▶ _Activity_
Take every line from the records below that includes the word "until".

▶ _Supplied data_
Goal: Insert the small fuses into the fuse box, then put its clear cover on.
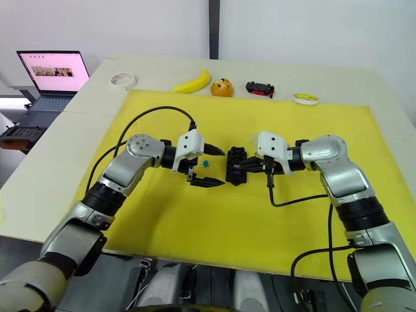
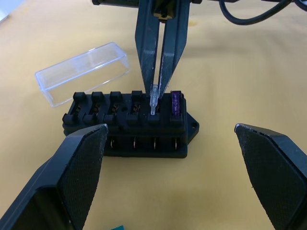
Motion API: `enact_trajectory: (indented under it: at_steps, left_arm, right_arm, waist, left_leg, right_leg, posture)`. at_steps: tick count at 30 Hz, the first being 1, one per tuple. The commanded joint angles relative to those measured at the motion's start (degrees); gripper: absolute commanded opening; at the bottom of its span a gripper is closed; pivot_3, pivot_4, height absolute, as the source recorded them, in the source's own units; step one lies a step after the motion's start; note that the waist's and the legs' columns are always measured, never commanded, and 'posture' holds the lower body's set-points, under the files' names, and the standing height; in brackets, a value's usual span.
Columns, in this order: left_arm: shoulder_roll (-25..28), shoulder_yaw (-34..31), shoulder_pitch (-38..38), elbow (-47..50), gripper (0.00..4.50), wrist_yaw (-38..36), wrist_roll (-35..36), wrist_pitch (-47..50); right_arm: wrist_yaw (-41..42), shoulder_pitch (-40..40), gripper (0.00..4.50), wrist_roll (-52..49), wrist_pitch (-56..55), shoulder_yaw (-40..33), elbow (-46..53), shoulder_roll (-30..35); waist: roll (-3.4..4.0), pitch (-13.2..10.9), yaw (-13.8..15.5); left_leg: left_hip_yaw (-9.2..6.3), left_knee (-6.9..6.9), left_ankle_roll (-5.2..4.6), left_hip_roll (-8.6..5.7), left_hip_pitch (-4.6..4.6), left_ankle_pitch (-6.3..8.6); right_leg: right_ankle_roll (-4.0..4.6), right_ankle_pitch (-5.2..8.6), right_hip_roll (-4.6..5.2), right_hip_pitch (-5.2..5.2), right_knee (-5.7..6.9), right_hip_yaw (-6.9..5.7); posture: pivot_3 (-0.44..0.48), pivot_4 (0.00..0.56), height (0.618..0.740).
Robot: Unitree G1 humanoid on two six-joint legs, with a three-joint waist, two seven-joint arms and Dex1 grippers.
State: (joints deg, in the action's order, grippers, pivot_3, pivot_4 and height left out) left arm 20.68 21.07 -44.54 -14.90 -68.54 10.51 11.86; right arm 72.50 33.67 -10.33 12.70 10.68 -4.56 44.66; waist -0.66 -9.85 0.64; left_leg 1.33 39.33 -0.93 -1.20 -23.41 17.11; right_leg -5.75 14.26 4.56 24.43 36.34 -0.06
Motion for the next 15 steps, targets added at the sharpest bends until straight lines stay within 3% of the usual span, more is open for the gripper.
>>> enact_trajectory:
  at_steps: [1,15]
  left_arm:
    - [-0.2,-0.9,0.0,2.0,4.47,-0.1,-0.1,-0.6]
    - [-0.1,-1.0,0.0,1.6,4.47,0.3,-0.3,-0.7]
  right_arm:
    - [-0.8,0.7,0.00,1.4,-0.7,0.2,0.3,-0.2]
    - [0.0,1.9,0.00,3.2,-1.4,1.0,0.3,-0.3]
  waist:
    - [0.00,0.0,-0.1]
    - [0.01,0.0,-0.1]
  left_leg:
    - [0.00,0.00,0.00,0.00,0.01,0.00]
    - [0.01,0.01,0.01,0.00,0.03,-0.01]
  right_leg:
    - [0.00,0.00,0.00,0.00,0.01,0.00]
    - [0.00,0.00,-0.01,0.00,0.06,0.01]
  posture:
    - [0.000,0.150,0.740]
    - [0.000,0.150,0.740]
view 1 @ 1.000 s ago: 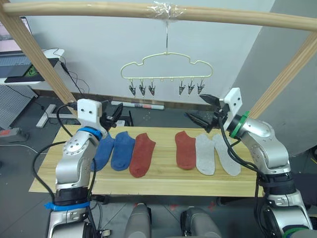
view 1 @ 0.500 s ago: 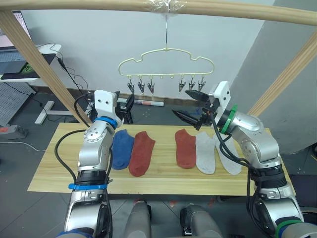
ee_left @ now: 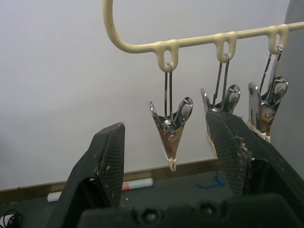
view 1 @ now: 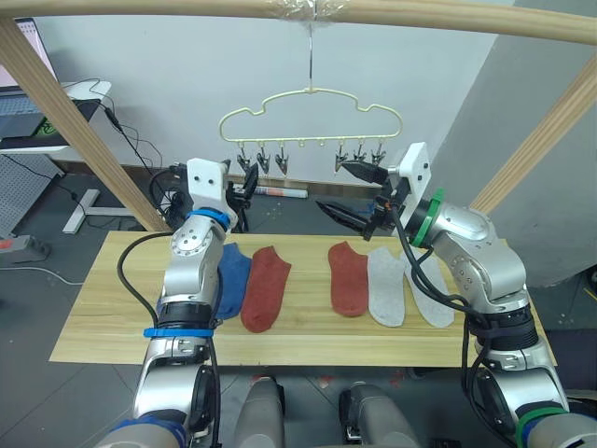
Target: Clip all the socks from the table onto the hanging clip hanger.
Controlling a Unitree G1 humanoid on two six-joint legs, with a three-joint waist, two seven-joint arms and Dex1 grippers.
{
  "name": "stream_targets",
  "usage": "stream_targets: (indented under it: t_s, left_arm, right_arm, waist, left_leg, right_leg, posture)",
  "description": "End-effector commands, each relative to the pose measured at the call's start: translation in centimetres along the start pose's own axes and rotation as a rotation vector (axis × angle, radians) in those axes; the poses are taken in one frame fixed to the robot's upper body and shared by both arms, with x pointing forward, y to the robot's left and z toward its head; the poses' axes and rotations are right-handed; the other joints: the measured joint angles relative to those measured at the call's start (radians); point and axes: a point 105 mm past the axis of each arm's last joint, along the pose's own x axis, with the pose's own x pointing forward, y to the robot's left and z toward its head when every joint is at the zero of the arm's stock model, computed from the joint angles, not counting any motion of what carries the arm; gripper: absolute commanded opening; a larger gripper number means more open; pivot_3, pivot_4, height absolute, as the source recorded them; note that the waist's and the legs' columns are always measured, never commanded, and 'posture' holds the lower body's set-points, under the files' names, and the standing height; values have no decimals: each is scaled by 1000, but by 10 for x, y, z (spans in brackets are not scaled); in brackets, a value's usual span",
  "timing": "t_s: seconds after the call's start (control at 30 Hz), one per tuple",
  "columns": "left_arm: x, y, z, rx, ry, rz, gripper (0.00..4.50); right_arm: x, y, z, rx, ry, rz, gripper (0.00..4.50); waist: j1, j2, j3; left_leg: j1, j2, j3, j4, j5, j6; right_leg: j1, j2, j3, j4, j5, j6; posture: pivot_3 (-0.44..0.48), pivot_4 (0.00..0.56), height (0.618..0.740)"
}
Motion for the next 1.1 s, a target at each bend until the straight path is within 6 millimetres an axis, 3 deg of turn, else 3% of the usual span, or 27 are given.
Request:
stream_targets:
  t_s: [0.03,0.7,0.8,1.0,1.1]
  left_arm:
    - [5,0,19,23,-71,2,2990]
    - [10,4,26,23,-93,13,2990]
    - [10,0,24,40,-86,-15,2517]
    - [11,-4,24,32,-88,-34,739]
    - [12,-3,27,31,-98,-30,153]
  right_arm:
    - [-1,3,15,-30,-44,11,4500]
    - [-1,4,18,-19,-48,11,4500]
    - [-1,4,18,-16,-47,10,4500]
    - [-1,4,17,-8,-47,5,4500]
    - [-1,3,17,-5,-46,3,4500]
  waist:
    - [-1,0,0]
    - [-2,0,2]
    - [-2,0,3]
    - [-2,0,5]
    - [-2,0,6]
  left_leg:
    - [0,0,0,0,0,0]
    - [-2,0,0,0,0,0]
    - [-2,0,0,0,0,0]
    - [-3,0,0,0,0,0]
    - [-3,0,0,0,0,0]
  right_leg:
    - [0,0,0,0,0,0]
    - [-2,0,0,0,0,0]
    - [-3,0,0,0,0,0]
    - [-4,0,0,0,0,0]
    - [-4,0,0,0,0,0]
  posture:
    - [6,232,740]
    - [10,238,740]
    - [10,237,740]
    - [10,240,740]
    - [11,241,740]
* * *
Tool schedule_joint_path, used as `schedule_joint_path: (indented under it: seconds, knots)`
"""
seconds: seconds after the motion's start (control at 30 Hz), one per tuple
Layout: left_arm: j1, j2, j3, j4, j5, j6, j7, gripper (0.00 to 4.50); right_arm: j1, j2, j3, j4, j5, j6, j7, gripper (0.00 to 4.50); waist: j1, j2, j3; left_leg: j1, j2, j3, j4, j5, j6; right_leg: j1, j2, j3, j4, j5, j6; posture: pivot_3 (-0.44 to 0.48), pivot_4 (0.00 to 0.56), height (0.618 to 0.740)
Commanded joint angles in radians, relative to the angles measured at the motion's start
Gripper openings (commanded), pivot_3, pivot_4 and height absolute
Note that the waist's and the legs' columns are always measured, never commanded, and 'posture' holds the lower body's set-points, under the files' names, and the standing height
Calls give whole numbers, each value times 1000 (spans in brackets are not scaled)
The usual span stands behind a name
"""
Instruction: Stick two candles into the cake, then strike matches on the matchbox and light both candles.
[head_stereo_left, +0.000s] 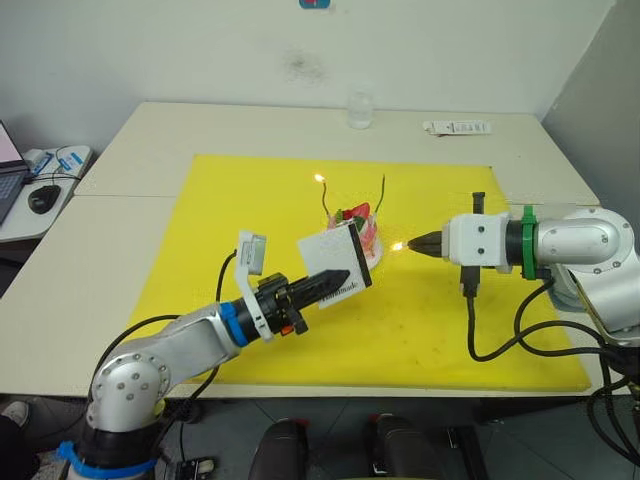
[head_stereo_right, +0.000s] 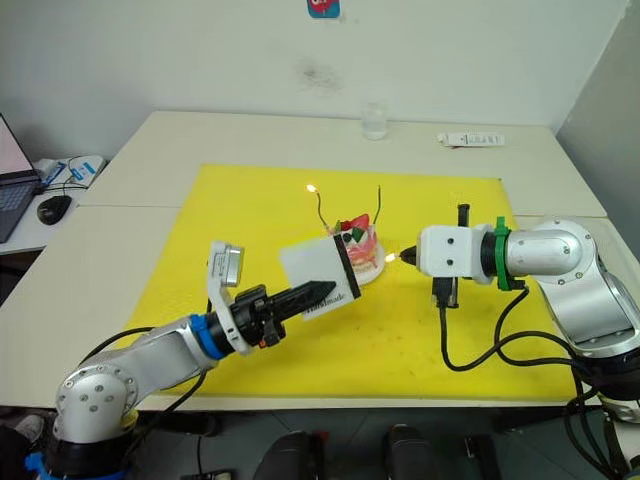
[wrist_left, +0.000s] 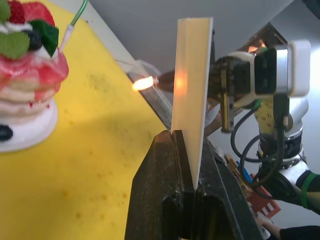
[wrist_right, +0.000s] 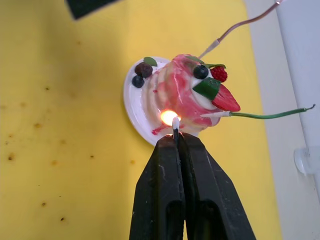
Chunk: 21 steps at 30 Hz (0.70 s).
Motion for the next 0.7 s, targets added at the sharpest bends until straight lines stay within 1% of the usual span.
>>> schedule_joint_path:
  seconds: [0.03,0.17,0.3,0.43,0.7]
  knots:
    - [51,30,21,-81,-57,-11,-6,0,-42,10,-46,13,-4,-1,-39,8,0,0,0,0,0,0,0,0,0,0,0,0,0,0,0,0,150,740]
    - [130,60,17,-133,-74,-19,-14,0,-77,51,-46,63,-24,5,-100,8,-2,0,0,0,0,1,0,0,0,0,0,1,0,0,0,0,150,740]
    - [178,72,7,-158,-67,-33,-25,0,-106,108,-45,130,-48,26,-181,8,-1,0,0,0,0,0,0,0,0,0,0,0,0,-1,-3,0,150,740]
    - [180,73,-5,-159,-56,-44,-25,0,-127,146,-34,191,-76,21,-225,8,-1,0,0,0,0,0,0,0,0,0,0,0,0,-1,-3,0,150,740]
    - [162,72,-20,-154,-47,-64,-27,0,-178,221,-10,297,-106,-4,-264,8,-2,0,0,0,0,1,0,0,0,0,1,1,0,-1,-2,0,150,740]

▶ _Answer space_
Motion for the next 15 steps, targets added at the sharpest bends until straight lines stay within 3% of the usual span, more is open for the gripper.
Motion for the next 1.1 s, a target at each bend until the straight path is within 6 millimetres an axis, 3 deg of turn, else 3% of the usual span, or 27 are given.
Motion for the next 0.7 s, targets added at the sharpest bends until straight lines stay within 1% of the usual span.

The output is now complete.